Restate every line of the material, word for word.

DATA SECTION:
▶
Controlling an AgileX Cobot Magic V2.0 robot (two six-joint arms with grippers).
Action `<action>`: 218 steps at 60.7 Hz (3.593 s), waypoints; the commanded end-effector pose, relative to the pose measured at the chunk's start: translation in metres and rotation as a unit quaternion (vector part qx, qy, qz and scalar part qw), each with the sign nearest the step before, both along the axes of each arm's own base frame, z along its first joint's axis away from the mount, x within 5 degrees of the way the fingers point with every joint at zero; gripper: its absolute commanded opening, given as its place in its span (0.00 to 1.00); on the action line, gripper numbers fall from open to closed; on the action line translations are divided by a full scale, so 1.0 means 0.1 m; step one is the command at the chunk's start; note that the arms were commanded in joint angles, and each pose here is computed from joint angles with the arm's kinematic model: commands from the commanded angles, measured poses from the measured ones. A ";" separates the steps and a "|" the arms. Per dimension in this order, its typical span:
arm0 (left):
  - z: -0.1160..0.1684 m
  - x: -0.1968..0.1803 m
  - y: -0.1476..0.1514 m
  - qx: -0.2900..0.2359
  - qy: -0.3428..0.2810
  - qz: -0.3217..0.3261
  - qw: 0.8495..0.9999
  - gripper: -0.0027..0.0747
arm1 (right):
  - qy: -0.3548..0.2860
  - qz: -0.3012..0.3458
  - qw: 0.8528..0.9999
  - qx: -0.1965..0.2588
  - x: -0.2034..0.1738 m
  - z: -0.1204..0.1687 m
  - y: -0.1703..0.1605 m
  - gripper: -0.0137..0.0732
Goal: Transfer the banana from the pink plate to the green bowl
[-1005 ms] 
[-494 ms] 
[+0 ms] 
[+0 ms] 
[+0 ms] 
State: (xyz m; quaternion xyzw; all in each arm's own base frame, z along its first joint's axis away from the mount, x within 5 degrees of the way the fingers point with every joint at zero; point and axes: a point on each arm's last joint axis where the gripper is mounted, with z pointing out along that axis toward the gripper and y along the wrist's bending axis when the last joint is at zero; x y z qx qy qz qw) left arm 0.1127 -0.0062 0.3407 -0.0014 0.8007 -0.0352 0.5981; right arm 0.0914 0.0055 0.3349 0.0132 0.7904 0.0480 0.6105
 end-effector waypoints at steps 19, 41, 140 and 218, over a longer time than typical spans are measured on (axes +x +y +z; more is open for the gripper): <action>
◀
RESULT:
Controlling an AgileX Cobot Magic V2.0 robot (two six-joint arms with grippers).
Action `<action>`: 218 steps at 60.7 Hz (3.593 s), waypoints; the commanded end-effector pose, relative to the pose measured at the chunk's start: translation in metres and rotation as a unit quaternion (vector part qx, qy, qz and scalar part qw), each with the sign nearest the step before, both along the axes of each arm's own base frame, z along its first joint's axis away from the mount, x within 5 degrees of the way the fingers point with every joint at zero; gripper: its absolute commanded opening, given as its place in its span (0.00 to 1.00); on the action line, gripper numbers fall from open to closed; on the action line translations are divided by a full scale, so 1.0 means 0.1 m; step one is the command at the chunk's start; note that the arms were commanded in joint angles, and each pose here is computed from joint angles with the arm's kinematic model: commands from the commanded angles, measured poses from the measured ones. A ";" separates the steps and a "|" the arms. Per dimension in this order, its typical span:
arm0 (left):
  - z: -0.1160..0.1684 m
  - x: -0.1968..0.1803 m
  - y: -0.1476..0.1514 m
  - qx: -0.2900..0.2359
  - qy: -0.3428..0.2810
  - qz: -0.3217..0.3261
  - qw: 0.8495..0.9999
  - gripper: -0.0027..0.0747
arm1 (right):
  - qy: -0.3548..0.2860
  - qz: -0.3012..0.3458
  - qw: 0.8528..0.9999
  - qx: -0.1965..0.2588
  - x: -0.2034..0.1738 m
  - z: -0.1204..0.1687 m
  - y: -0.1703..0.1605 m
  - gripper: -0.0137..0.0732
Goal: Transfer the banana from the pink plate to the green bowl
[-1005 ms] 
[-494 ms] 
[+0 ms] 
[+0 ms] 
[+0 ms] 
State: (xyz m; quaternion xyzw; all in each arm's own base frame, z along its first joint's axis away from the mount, x within 5 degrees of the way the fingers point with every joint at zero; point and axes: a point on each arm's last joint axis where the gripper is mounted, with z pointing out along that axis toward the gripper and y along the wrist's bending axis when the last joint is at zero; x y z qx qy qz qw) left arm 0.1127 -0.0062 0.3407 -0.0014 0.8007 -0.0352 0.5981; right arm 0.0914 0.0055 0.3349 0.0132 0.7904 0.0480 0.6105
 end-effector waypoints at steps 19, 41, 140 and 218, over a longer time than typical spans are measured on (axes +x +y +z; more is open for the gripper): <action>

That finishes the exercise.